Line by line, copy the listing below exactly.

━━━━━━

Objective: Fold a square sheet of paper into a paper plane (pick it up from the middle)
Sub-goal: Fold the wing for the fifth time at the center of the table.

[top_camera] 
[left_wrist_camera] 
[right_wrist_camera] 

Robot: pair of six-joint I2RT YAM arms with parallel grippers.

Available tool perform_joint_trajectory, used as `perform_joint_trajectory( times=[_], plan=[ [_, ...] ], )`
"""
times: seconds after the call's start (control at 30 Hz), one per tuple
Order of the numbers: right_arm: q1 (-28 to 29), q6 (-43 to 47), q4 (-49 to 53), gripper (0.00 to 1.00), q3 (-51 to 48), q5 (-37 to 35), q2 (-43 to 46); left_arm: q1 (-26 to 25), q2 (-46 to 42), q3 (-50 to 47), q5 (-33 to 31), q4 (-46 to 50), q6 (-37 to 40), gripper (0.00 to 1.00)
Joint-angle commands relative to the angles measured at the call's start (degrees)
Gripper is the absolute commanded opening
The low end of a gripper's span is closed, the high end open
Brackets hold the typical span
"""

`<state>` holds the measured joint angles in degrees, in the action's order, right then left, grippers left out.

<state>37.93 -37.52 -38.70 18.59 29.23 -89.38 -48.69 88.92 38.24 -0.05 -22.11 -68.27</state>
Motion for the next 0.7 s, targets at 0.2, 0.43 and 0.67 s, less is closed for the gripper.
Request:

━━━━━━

*Your response*
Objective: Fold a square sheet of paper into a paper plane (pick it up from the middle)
Sub-goal: Fold the wing for the fifth time at the center of the table.

[top_camera] 
[left_wrist_camera] 
[right_wrist_camera] 

Robot: pair of six-joint I2RT YAM arms with parallel grippers.

Available tool perform_joint_trajectory, used as `perform_joint_trajectory( times=[_], plan=[ [_, ...] ], )`
"""
times: seconds after the call's start (control at 30 Hz), one per tuple
Order of the numbers: right_arm: q1 (-28 to 29), q6 (-43 to 47), q4 (-49 to 53), gripper (0.00 to 1.00), q3 (-51 to 48), q5 (-37 to 35), q2 (-43 to 46); left_arm: q1 (-26 to 25), q2 (-46 to 42), q3 (-50 to 47), q5 (-33 to 31), q4 (-46 to 50), q6 (-37 to 40), gripper (0.00 to 1.00)
Joint-angle commands relative to the angles measured at the call's start (degrees)
Gripper is the absolute commanded opening
The low end of a gripper's span is closed, the high end open
Brackets hold the typical span
"""

`<state>` holds the measured joint angles in degrees, in the action's order, right then left, grippers left out.

<state>37.93 -37.52 -38.70 18.59 29.23 -89.38 -48.69 88.92 38.24 -0.05 -22.11 -68.27</state>
Motion for the next 0.7 s, targets at 0.2, 0.43 and 0.67 s, less is closed for the gripper.
Request:

The output above is the complete answer.